Escalade militaire en Libye : l'action d'Erdoğan est-elle appropriée ?
La Libye devient le théâtre d'un conflit armé international. Le général Haftar, qui contrôle la partie Est du pays, a annoncé la conquête prochaine de Tripoli, siège du gouvernement de Fayez Al-Sarraj reconnu par l'ONU. Le président turc, Recep Tayyip Erdoğan, vient d'assurer à Sarraj qu'il lui enverrait des troupes si nécessaire.
Injustifiable
S'il intervient en Libye, le gouvernement turc ne peut escompter l'assentiment de la population, assure T24 :
«La justification de l'intervention en Syrie, que personne dans le monde n'a gobée à part nous, était liée à la soi-disant nécessité de protéger les frontières et le pays d'attaques terroristes. Mais quelle excuse trouvera-t-on aujourd'hui pour expliquer l'envoi de soldats turcs en Libye, à des milliers de kilomètres de chez nous ? ... Comment pensez-vous pouvoir venger chacun de nos soldats qui y sera tué ? Alors que nos compatriotes s'appauvrissent de jour en jour, que le chômage bat des records historiques, que des secteurs entiers - de l'agriculture à l'industrie - s'effondrent, comment entendez-vous donc expliquer à la population les aides accordées à Libye et le déploiement dans le pays d'unités militaires ?»
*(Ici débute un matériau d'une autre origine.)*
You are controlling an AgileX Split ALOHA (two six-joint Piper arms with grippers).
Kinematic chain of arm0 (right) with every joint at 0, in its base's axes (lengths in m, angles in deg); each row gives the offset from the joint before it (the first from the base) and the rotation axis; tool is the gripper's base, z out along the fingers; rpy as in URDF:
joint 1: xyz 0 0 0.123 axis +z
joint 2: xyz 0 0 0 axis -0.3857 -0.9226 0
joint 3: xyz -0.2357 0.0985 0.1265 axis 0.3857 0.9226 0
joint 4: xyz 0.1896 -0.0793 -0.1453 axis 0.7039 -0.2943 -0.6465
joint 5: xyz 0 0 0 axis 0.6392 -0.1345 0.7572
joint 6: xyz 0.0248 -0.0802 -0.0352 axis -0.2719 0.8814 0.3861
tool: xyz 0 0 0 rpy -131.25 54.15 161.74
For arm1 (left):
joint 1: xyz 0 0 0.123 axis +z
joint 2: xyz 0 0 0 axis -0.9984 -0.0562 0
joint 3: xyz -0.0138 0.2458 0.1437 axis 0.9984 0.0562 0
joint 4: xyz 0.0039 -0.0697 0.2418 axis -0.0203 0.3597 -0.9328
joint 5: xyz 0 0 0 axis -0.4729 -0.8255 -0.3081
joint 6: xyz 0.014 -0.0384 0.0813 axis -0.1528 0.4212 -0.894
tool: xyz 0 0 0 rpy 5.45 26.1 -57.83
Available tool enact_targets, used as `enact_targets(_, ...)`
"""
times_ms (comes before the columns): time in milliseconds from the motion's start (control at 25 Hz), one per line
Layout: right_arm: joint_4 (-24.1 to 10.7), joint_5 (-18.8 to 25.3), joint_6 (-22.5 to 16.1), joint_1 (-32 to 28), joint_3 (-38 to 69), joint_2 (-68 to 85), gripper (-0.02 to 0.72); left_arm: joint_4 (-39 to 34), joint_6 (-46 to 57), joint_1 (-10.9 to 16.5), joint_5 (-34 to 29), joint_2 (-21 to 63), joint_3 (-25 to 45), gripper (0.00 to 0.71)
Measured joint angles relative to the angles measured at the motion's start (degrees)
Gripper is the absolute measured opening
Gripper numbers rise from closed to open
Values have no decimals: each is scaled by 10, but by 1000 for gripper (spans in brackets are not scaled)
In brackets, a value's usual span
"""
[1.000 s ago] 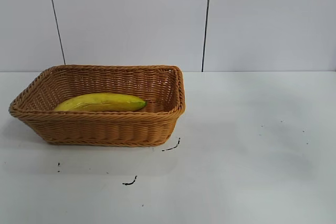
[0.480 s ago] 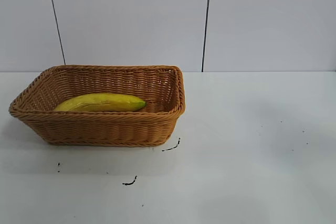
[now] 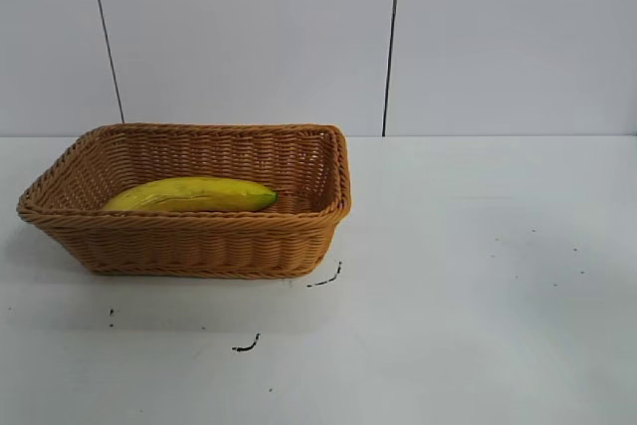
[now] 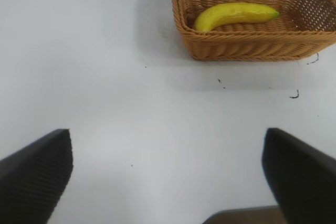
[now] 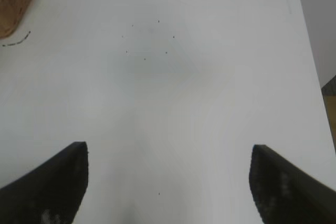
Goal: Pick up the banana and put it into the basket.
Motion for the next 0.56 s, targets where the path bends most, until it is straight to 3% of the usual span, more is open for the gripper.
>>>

Encore plus opaque que la Syrie
Gazete Duvar s'inquiète de la décision d'Ankara de soutenir militairement Tripoli si nécessaire :
«La situation en Libye est au moins aussi complexe et problématique, voire davantage, que la situation en Syrie. Dès lors, le prix à payer pour la Turquie pourrait être au moins aussi élevé qu'en Syrie, sinon plus. La Turquie était intervenue en Syrie de façon très aventureuse, pensant qu'elle pourrait surfer sur la vague des révolutions arabes et présider aux destinées de la région. Or elle s'est retrouvée confrontée à des crises inattendues. La même chose pourrait désormais se produire en Libye. C'est pourquoi la Turquie ferait bien d'y réfléchir à deux fois avant d'envoyer son armée dans le pays.»
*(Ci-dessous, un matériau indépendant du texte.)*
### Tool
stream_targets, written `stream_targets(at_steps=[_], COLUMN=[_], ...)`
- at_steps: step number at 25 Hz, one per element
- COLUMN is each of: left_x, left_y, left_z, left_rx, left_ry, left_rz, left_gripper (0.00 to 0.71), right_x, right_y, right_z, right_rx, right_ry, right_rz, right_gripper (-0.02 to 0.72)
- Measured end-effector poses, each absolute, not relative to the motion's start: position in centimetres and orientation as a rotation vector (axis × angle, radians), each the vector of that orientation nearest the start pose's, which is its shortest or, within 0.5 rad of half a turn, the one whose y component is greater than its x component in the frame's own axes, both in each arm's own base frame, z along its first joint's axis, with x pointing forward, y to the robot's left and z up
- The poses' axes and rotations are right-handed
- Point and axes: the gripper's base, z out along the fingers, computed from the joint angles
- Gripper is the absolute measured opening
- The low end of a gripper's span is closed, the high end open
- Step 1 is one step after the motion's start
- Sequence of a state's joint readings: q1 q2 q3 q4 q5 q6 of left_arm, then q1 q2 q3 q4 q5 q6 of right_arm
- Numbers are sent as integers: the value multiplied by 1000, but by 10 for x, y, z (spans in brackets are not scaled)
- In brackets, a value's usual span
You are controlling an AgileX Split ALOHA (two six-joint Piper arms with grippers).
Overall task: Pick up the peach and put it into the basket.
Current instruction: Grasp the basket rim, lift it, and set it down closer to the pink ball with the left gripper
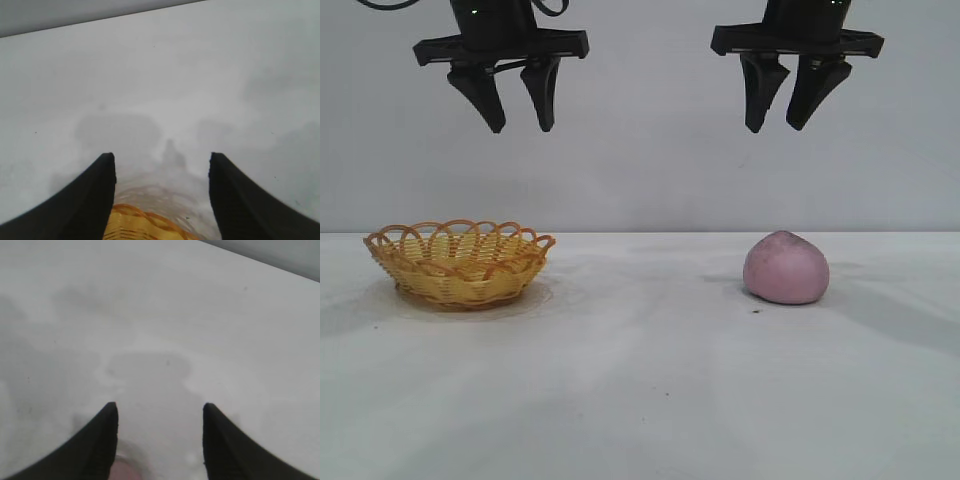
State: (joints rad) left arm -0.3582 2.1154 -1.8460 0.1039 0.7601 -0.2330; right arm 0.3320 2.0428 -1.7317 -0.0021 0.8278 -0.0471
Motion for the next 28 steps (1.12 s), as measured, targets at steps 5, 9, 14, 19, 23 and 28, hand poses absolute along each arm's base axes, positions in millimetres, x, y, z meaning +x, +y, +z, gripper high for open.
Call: stream_targets(at_steps=[5, 9, 14, 19, 23, 28], left_x=[455, 454, 454, 457, 459, 465], left_y=[-163, -162, -134, -78, -64, -65], left_z=[247, 246, 241, 233, 212, 178], left_rx=[223, 229, 333, 417, 489, 528], left_ry=[2501, 2522, 2623, 2741, 2815, 2882], left_rz=[-121, -107, -68, -86, -114, -132], left_gripper=[407, 407, 407, 407, 407, 407], right_x=[432, 432, 432, 432, 432, 430], right_y=[149, 149, 149, 149, 149, 149], right_z=[244, 244, 244, 243, 243, 243], right_rx=[-496, -496, -497, -497, -495, -497], right_ry=[2579, 2579, 2582, 2584, 2587, 2600], right_rz=[97, 97, 96, 96, 102, 101], right_gripper=[369, 369, 369, 369, 369, 369])
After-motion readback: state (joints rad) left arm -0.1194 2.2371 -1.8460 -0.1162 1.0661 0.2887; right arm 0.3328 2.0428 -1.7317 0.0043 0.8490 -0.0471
Trop d'intérêts empêchent le dialogue
La guerre par procuration en Libye atteint un nouveau palier, observe Die Presse :
«Le président turc, Recep Tayyip Erdoğan, annonce qu'il enverra des soldats en Libye si nécessaire pour appuyer le gouvernement d'union nationale. Ce serait une nouvelle immixtion dans un conflit marqué depuis le début par de nombreux intervenants extérieurs. ... Ce n'est pas par des moyens militaires que l'on mettra fin au conflit. Ceci nécessiterait de nouveaux efforts diplomatiques. Les acteurs externes doivent pour cela faire valoir leur influence sur leurs partenaires libyens, afin de parvenir à une solution viable. Mais compte tenu des intérêts stratégiques de chacun, l'envie d'y parvenir paraît très limitée.»
Sans troupes, pas de droit de regard
Moscou et Ankara pourraient chasser de Libye les puissances occidentales qui avaient contribué à renverser le régime de Kadhafi en 2011, prévient le rédacteur en chef de La Stampa, Maurizio Molinari :
«Le tandem Poutine-Erdoğan deviendrait le nouvel arbitre des équilibres - énergétiques notamment - en Méditerranée orientale. Le revers pour la France, le Royaume-Uni, les Etats-Unis et l'Italie, qui sont intervenus militairement il y a huit ans contre le régime Kadhafi, ne pourrait être plus cinglant. Mais les réactions mitigées de ces alliés quant à ce qui se déroule actuellement en Libye confirme leurs divisions internes et surtout leur faiblesse stratégique. Pour avoir voix au chapitre en Libye, comme en Syrie, il faut envoyer des troupes sur le terrain : or seules Ankara et Moscou le font.»
Un enjeu crucial pour l'Europe
Il faut que l'UE sorte enfin de sa torpeur, souligne le chroniqueur Pierre Haski sur France Inter :
«La Turquie fait monter brutalement les enchères, se mettant à dos les Européens car elle profite de son soutien au pouvoir de Tripoli pour gagner des droits maritimes qui la mettent en opposition à la Grèce et à Chypre. … L'Union Européenne n'a pas été, jusqu'ici, à la hauteur de la crise, longtemps affaiblie par une sourde rivalité franco-italienne. La coordination est semble-t-il meilleure entre la France, l'Italie et aussi l'Allemagne, et le nouveau responsable de la politique extérieure de l'Union, l'Espagnol Josep Borrell, connaît bien le dossier. L'Europe a trop d'intérêts en jeu dans cette crise, dont le potentiel de déstabilisation va bien au-delà des frontières libyennes, pour rester passive, ou, pire encore, pour se diviser. Elle doit en faire sa priorité.»